(Adnkronos) – Covid, influenza ed emergenze varie. A dicembre le chiamate al 118 sono aumentate del 15% rispetto a novembre. Il boom c’è stato soprattutto a Natale: dal 23 al 26 dicembre le richieste di soccorso sono cresciute del 40%, con punte di +80% in alcune aree del Paese. Lo riferisce all’Adnkronos Salute Mario Balzanelli, presidente della Sis 118. L’aumento registrato questo mese rispetto al precedente, spiega, “è comunque inferiore al 2022, quando a dicembre le chiamate al 118 erano aumentate del 19% rispetto a novembre. L’anno scorso c’era una maggiore prevalenza di forme cliniche di Covid più impegnative”. In ogni caso, in questo mese, “si è registrato un +55% di interventi per le sole patologie respiratorie”.
Per i mezzi e gli operatori del 118, dicembre è stato un mese di super lavoro, destinato ad aumentare in questi ultimi giorni del 2023. Nella notte di Capodanno, sottolinea, “è previsto un necessario rinforzo dei sistemi 118, per fronteggiare l’aumento delle richieste di soccorso per incidenti stradali e da petardi e botti”. Ma nonostante un maggior dispiego di mezzi “il problema del sovraffollamento dei pronto soccorso, prossimi in alcune situazioni limite alla paralisi gestionale, rischia di compromettere notevolmente la piena funzionalità del sistema dell’emergenza”, avverte il presidente della Sis 118.
In queste settimane i pronto soccorso scoppiano e fuori si rivedono le file di ambulanze, con a bordo i pazienti in attesa di essere assistiti e curati. “Questo determina il blocco della flotta di mezzi operativi, che arrivano in ospedale, si mettono in fila indiana e lì restano per un tempo indefinito, sottratto alla gestione di altre emergenze. Con il passare delle ore i sistemi 118 si ritrovano progressivamente con un numero di ambulanze via via inferiore, è un circolo vizioso che non può essere consentito”.
In troppi casi, evidenzia, “i pronto soccorso si riempiono, fino a trasformarsi in una barellopoli impressionante, per situazioni cliniche che non richiedono nessun contesto gestionale di emergenza o di urgenza, cioè non c’è un imminente pericolo di vita, o un potenziale pericolo in breve tempo”.
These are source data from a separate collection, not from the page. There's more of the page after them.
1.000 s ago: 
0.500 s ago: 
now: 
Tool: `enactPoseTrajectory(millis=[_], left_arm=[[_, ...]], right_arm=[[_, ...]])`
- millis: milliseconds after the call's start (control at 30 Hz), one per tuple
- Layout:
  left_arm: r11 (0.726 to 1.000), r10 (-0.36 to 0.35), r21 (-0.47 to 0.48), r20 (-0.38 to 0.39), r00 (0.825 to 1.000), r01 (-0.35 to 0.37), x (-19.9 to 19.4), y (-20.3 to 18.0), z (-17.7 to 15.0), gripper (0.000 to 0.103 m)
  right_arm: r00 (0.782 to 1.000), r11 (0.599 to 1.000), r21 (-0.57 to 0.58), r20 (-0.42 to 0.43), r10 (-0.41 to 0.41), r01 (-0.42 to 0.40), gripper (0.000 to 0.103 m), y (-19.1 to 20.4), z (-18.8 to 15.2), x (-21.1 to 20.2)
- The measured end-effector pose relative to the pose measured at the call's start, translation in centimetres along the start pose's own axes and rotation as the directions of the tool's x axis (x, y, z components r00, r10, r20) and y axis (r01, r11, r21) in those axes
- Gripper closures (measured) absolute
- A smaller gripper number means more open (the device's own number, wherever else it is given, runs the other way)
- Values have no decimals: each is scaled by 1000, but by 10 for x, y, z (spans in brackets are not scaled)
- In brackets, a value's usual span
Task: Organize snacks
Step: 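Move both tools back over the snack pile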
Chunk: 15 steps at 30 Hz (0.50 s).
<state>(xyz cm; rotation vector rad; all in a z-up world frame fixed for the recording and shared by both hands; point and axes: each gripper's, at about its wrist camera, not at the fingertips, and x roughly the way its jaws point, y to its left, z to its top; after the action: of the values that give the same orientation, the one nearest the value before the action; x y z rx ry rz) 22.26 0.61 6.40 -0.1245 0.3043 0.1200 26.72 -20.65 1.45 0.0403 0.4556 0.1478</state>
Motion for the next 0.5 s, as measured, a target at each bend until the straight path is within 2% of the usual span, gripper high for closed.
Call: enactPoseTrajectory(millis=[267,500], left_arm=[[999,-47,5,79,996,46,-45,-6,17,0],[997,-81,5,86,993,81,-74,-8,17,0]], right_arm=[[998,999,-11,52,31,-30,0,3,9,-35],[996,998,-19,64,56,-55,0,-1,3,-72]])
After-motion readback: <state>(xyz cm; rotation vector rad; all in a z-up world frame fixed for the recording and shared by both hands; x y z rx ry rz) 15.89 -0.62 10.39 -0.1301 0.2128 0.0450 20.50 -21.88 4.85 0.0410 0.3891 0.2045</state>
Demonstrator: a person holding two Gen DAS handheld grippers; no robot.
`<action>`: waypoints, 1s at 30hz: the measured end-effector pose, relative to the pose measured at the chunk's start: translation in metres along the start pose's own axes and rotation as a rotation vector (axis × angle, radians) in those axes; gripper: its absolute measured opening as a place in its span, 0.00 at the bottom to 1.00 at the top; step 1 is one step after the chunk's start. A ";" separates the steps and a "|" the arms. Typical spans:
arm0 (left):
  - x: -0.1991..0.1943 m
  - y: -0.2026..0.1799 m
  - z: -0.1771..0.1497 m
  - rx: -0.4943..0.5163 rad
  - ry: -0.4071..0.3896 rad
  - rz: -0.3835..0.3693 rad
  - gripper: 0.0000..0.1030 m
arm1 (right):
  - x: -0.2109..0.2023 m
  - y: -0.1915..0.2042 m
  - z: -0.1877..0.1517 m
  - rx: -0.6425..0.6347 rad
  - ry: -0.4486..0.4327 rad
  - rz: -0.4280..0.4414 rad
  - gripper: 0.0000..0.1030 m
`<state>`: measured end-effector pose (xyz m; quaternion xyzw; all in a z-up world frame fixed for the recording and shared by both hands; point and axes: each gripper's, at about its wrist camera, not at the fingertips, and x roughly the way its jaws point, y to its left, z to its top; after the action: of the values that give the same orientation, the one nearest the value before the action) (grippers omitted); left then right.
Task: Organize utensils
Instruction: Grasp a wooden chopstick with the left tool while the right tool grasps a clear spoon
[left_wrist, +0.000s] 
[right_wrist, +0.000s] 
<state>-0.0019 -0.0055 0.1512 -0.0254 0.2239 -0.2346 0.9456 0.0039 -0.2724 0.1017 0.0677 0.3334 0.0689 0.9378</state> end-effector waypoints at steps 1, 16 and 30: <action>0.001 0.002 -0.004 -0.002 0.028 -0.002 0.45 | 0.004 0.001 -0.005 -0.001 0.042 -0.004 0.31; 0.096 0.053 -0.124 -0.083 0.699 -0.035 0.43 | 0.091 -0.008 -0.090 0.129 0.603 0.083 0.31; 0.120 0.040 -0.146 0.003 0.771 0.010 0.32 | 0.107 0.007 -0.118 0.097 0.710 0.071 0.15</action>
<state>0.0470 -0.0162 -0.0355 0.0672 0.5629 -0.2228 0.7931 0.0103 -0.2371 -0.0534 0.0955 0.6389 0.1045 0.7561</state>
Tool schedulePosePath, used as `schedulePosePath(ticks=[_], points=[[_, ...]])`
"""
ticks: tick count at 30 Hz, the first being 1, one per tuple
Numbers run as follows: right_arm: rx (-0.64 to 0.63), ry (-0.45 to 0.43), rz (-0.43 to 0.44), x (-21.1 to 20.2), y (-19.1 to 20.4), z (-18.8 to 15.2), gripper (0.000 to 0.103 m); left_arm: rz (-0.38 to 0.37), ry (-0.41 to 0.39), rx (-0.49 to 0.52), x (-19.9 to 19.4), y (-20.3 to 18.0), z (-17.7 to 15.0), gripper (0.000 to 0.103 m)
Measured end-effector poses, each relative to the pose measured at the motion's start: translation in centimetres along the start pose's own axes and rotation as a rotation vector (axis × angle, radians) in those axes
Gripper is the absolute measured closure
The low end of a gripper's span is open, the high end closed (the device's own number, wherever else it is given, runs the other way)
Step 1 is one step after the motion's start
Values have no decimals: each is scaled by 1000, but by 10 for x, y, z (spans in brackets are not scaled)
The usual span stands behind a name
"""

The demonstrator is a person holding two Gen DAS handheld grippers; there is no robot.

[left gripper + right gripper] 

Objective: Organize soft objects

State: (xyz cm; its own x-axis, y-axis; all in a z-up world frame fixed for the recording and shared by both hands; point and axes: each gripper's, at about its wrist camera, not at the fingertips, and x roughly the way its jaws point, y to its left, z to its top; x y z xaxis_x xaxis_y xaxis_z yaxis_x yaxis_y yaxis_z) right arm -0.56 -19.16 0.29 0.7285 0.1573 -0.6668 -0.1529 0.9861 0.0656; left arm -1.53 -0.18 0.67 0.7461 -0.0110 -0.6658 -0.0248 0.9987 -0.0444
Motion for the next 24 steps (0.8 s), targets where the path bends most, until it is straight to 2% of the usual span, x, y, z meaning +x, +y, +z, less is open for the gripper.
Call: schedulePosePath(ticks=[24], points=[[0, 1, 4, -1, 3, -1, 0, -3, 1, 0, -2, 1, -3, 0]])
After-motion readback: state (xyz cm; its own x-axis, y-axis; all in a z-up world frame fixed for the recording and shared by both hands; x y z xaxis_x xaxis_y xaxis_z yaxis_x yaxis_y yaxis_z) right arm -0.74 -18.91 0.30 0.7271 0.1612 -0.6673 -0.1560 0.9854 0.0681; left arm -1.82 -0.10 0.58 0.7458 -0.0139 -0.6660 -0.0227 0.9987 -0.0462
Per Balzanelli, “il dato fondamentale su cui riflettere è l’enorme volume di inappropriatezza di accessi al pronto soccorso da parte di persone con problemi e disturbi che loro percepiscono come acuti e urgenti, ma che non hanno nulla a che vedere con l’emergenza e che devono essere gestiti altrove. Il problema non è ampliare i pronto soccorso, ma dare a questa massa di pazienti luoghi dove le acuzie minori possono essere gestite al meglio, senza ingolfare e paralizzare i dipartimenti di emergenza-urgenza. In attesa che si definisca a livello nazionale l’impianto organizzativo previsto dalla nuova riforma del territorio, la soluzione è soltanto una: riattivare i Punti di primo intervento del 118, e potenziarli dove ci sono ancora, come in Puglia”.
“E’ stata una clamorosa svista del Dm70 prevederne la chiusura – contesta Balzanelli – si tratta di postazioni fisse, con medici e infermieri del 118 che sono in grado di filtrare con efficacia il 97% dei pazienti che vi arrivano, garantendo una valutazione medico-infermieristica e terapie immediate, senza lunghe attese. Per loro il problema si risolve e vengono rimandati a casa, solo il 3% finisce in ospedale per il ricovero. Se poi questi Punti si trovano in presidi ospedalieri riconvertiti, o comunque negli ospedali stessi, possono fornire anche consulenza specialistica, indagini di laboratorio, esami di diagnostica per immagini mirati. Il punto di primo intervento del 118, altrimenti definito postazione fissa medicalizzata, è una struttura territoriale intermedia in grado di gestire dai codici verdi, la maggioranza, ai codici rossi. Se si vuole decongestionare di fatto i pronto soccorso, vanno ripristinati e potenziati”, rimarca. “Se si realizzassero le case di comunità, potrebbero rappresentare moduli funzionali per ospitare i nostri Punti di primo intervento”.